But in 1561 Felipe II moved the capital of the Empire to Madrid and although in principle they did not, later the nobles were abandoning their palace-houses of Toledo and followed in the footsteps of the monarch. When these palaces were abandoned, the religious orders that were mostly located outside the walls took advantage of them and acquired these palaces at low cost or when not, they were ceded to them as prebendas or gifts and Toledo became a convent city. Many monks and nuns came and lived here and the convents had to be enlarged by buying the adjacent houses. Sometimes these houses were separated only by a small adarve or alley and then what these communities did was to call it theirs by incorporating it into their space. Also some neighbors and even today has continued to practice and practice their own and closed either with a gate, or with a door and a small wall some of these public spaces.

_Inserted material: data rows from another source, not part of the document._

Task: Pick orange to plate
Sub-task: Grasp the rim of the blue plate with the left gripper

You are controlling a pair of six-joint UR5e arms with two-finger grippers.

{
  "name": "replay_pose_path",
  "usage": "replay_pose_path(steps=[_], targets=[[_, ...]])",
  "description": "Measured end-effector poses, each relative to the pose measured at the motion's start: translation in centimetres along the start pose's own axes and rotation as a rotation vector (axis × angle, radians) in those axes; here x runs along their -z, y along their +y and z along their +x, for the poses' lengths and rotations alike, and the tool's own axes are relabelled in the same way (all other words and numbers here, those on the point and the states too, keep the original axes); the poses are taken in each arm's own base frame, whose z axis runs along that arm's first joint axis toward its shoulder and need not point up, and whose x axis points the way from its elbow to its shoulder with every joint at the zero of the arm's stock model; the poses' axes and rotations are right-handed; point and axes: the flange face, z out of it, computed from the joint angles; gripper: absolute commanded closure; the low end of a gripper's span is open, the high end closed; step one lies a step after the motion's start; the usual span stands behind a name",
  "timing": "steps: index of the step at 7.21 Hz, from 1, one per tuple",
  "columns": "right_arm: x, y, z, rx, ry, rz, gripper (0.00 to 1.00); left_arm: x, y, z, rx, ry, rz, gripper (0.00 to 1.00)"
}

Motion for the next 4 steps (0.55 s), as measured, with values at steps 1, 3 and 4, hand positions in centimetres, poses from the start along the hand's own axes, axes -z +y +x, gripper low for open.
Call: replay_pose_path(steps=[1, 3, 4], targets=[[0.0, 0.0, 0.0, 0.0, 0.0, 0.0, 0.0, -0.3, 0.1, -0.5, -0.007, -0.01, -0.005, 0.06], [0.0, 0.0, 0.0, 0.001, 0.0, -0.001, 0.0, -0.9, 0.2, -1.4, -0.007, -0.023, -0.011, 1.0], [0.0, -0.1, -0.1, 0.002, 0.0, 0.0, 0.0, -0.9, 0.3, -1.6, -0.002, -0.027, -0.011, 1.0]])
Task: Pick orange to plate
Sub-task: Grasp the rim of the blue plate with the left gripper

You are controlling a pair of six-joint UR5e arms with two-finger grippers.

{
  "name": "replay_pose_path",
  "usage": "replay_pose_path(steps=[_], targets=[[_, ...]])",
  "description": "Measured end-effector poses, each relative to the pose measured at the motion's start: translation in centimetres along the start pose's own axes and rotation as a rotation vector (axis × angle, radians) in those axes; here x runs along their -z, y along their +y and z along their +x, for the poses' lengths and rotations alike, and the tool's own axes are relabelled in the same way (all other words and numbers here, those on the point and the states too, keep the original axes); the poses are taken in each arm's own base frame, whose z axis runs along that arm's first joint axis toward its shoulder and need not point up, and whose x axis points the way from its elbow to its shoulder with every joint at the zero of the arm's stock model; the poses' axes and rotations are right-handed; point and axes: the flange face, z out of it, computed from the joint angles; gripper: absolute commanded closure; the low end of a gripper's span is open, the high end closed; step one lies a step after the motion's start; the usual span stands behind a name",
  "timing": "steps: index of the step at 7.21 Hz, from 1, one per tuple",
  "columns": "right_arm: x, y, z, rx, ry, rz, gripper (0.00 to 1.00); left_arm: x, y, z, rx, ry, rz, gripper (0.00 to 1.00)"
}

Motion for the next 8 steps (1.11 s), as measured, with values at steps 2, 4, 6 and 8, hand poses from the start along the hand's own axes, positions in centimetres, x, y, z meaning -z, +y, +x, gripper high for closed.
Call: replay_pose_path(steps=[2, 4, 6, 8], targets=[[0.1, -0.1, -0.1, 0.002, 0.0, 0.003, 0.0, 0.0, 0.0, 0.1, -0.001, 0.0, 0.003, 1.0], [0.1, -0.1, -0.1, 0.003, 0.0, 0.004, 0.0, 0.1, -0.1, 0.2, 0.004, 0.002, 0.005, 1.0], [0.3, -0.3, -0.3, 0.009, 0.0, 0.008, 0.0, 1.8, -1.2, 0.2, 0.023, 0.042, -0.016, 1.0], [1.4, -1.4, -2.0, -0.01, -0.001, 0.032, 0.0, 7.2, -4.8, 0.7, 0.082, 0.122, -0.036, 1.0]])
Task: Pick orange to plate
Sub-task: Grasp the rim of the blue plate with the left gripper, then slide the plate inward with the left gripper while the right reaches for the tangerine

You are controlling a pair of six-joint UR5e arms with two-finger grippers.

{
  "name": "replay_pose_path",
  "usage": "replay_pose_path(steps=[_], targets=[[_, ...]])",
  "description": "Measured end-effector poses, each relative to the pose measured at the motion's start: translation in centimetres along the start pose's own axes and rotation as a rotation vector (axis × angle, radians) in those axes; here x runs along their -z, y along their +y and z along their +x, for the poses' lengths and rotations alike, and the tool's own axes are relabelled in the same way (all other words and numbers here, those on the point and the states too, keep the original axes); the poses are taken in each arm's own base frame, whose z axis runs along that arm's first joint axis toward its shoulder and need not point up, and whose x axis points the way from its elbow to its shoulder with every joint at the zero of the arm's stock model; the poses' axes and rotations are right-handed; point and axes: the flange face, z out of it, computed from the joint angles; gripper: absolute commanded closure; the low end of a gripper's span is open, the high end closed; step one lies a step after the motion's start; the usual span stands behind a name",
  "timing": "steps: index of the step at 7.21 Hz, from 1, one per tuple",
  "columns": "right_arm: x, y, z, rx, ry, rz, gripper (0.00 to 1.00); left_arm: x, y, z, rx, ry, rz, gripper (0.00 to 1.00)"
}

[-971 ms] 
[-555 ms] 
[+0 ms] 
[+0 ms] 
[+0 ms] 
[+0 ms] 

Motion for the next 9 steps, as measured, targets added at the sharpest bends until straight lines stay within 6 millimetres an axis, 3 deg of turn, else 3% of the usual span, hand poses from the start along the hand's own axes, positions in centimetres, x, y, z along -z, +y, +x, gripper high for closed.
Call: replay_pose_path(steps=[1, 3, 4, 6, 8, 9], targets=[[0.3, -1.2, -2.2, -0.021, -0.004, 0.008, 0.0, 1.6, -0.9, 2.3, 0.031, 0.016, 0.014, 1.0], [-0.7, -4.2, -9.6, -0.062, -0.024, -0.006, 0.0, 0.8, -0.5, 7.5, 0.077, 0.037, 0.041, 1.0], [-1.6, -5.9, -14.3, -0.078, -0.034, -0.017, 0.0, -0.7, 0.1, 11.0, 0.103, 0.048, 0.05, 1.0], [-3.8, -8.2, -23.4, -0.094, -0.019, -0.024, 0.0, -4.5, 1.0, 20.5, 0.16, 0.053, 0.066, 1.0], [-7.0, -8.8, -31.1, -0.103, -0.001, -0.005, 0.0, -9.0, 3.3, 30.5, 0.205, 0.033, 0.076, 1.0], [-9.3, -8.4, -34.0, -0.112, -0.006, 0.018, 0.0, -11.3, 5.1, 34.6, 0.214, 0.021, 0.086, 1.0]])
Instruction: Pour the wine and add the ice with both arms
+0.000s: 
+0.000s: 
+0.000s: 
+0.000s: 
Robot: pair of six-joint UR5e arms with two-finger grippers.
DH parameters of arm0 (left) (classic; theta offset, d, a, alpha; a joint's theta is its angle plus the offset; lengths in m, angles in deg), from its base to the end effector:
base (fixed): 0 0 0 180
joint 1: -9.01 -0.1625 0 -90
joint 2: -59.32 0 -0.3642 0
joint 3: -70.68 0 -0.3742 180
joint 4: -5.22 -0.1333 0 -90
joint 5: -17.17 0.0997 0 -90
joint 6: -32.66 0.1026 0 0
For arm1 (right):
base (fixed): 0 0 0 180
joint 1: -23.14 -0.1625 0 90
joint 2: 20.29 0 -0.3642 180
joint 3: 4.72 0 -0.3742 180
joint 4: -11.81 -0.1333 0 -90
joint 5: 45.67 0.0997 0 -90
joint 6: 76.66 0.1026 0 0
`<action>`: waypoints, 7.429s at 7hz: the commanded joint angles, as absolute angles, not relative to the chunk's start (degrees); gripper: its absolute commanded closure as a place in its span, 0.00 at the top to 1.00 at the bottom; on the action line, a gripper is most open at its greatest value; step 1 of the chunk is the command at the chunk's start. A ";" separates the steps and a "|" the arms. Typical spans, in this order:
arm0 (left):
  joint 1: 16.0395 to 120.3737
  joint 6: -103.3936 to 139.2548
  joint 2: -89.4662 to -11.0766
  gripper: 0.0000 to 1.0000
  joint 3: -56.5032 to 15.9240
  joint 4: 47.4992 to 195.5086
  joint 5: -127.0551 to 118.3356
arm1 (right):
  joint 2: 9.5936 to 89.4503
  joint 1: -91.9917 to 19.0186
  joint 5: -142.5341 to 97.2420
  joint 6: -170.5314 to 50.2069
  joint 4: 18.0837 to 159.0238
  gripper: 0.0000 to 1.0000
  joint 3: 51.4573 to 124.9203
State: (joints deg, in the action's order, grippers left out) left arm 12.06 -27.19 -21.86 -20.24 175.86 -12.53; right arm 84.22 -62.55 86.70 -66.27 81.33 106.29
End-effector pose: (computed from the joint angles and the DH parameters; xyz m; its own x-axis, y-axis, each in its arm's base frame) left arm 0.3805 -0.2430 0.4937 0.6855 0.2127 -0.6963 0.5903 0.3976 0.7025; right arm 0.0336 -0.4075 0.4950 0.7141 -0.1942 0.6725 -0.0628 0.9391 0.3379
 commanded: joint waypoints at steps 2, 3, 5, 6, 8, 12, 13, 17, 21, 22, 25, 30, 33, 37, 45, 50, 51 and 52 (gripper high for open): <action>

These were times when the municipal power was rather scarce and the ecclesiastical power that even exercised of notary prevailed, with which nothing prevented them from appropriating these alleys, but even so, in some cases, the city council of turn decided to put the plates to which I alluded at the beginning so that neither the Church nor the particulars could close more public ways.
The most famous “stolen alleys” in Toledo are those in the Plaza Abdón de Paz (common to La Cabeza), which overlooked the Locum. These alleys found in the Judería Menor, most of the time served this community to repel and hide from attacks. Also noteworthy are those on Calle de la Plata, which borders the church of San Vicente or Círculo del Arte and that of San Pedro Mártir (University). Recently the same has been done with the alleyways of Los Siete ‘Abujeros’ and Infierno, both closed with gates.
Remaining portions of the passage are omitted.